## WHAT YOU ARE ASKED TO DO
Report back each line of the data that contains the word "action".

## RECORDS FOR THE EXERCISE
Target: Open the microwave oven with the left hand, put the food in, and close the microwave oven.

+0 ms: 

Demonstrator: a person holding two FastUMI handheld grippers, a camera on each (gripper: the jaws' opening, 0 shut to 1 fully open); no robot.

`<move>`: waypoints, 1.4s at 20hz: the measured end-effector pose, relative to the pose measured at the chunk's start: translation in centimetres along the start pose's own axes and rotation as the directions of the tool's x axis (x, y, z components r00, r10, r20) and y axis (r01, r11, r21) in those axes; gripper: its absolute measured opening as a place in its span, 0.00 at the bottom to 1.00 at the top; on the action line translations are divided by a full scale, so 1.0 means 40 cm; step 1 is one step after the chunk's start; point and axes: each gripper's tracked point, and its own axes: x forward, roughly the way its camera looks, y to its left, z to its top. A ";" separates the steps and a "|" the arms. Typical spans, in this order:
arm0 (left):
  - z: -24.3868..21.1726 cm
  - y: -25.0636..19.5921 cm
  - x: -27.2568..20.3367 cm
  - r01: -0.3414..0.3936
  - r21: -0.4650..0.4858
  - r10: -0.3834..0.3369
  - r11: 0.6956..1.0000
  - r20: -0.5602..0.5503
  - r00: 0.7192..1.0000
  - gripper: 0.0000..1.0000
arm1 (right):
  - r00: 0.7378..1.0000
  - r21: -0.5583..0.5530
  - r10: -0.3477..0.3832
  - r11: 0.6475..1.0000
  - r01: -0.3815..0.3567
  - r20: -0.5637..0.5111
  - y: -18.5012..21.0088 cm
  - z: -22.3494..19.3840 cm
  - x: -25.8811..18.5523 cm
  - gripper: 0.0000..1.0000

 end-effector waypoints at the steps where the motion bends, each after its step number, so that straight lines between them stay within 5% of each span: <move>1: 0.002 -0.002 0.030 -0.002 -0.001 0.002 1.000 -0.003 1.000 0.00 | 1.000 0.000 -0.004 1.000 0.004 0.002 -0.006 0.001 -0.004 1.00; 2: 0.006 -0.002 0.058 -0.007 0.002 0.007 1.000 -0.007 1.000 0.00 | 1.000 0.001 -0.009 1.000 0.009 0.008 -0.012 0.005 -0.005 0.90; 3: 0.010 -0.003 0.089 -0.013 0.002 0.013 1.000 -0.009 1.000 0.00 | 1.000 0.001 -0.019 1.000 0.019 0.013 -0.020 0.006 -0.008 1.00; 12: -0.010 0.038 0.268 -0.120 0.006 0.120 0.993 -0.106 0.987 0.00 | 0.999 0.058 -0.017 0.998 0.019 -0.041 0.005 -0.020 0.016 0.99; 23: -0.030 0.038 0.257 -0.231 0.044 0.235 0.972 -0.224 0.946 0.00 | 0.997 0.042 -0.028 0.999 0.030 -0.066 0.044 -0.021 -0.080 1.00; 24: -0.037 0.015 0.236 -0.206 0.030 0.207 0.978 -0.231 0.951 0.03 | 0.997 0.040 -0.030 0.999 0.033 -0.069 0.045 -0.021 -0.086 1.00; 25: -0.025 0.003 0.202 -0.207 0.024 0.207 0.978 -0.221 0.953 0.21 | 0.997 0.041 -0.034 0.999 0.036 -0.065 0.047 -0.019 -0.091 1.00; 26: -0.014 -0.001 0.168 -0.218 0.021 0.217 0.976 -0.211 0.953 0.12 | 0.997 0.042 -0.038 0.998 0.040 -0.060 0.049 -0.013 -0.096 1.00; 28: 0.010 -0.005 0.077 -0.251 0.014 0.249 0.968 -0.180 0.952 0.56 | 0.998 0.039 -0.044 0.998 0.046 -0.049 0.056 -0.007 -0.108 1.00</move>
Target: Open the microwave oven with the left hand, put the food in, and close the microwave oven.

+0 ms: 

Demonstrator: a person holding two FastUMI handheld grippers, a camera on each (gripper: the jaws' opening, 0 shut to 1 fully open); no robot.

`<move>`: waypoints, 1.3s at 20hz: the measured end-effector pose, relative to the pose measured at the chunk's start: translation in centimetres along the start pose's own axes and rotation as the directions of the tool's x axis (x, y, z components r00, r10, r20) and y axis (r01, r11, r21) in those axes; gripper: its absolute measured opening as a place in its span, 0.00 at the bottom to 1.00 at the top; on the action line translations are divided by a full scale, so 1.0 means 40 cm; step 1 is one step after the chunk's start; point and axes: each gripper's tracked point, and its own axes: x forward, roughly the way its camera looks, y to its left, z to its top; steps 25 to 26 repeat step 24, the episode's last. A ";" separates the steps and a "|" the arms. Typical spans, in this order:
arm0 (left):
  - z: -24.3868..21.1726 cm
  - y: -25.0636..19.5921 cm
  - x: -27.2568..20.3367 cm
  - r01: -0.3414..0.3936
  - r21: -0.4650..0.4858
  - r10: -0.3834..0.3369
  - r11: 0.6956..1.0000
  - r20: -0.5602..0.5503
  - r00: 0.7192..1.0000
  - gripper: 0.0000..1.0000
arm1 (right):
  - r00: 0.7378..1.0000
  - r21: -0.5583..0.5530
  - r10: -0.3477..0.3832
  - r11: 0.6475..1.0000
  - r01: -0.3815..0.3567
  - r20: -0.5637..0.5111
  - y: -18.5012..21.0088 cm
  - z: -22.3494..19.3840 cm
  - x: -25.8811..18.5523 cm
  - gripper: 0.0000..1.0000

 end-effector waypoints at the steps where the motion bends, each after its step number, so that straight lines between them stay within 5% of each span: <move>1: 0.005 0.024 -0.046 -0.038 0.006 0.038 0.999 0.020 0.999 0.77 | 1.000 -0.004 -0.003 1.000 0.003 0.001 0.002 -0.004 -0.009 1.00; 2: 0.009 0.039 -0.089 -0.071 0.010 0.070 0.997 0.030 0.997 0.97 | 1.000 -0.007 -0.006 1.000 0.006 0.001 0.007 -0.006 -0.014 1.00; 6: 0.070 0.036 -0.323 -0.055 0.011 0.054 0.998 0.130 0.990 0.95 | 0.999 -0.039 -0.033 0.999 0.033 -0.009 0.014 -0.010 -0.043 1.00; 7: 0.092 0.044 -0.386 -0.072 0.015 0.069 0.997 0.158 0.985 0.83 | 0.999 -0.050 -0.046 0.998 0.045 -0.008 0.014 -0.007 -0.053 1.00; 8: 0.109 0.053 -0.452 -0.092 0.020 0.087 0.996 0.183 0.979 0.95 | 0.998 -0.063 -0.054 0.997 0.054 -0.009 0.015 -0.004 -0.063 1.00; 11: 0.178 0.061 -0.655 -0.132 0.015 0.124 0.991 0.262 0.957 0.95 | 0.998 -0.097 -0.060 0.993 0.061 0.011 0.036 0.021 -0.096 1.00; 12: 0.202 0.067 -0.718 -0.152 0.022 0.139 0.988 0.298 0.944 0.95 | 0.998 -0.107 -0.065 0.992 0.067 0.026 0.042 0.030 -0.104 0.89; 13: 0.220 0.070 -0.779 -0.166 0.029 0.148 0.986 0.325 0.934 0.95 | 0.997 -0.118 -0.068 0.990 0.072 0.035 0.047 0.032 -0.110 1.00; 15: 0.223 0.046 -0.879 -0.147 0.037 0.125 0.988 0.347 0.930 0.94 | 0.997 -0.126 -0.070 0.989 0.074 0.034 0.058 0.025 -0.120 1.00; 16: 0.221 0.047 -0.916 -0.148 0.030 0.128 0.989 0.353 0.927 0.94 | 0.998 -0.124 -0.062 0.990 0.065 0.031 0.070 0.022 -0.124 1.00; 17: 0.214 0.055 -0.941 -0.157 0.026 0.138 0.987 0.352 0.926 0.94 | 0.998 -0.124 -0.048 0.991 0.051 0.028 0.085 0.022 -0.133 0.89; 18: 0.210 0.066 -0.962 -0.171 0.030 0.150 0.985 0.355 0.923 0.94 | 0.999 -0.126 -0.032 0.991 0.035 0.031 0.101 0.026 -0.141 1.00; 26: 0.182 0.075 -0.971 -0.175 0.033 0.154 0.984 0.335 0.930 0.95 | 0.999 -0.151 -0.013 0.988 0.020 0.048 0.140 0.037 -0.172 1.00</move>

## RESPONSE TO THE EXERCISE
`<move>`: waypoints, 1.4s at 20hz: the measured end-effector pose, relative to the pose measured at the chunk's start: translation in centimetres along the start pose's own axes and rotation as the directions of the tool's x axis (x, y, z components r00, r10, r20) and y axis (r01, r11, r21) in those axes; gripper: its absolute measured opening as a place in its span, 0.00 at the bottom to 1.00 at the top; on the action line translations are divided by a full scale, so 1.0 means 40 cm; step 1 is one step after the chunk's start; point and axes: each gripper's tracked point, and its own axes: x forward, roughly the way its camera looks, y to its left, z to its top. A ";" separates the steps and a "|" the arms. Typical spans, in this order:
`<move>`: waypoints, 1.3s at 20hz: the measured end-effector pose, relative to the pose measured at the chunk's start: translation in centimetres along the start pose's own axes and rotation as the directions of the tool's x axis (x, y, z components r00, r10, r20) and y axis (r01, r11, r21) in those axes; gripper: its absolute measured opening as a place in its span, 0.00 at the bottom to 1.00 at the top; on the action line translations are divided by a full scale, so 1.0 means 40 cm; step 1 is one step after the chunk's start; point and axes: each gripper's tracked point, and its own axes: x forward, roughly the way its camera looks, y to its left, z to its top; steps 25 to 26 repeat step 24, the episode's last. A ";" separates the steps and a "|" the arms. Typical spans, in this order:

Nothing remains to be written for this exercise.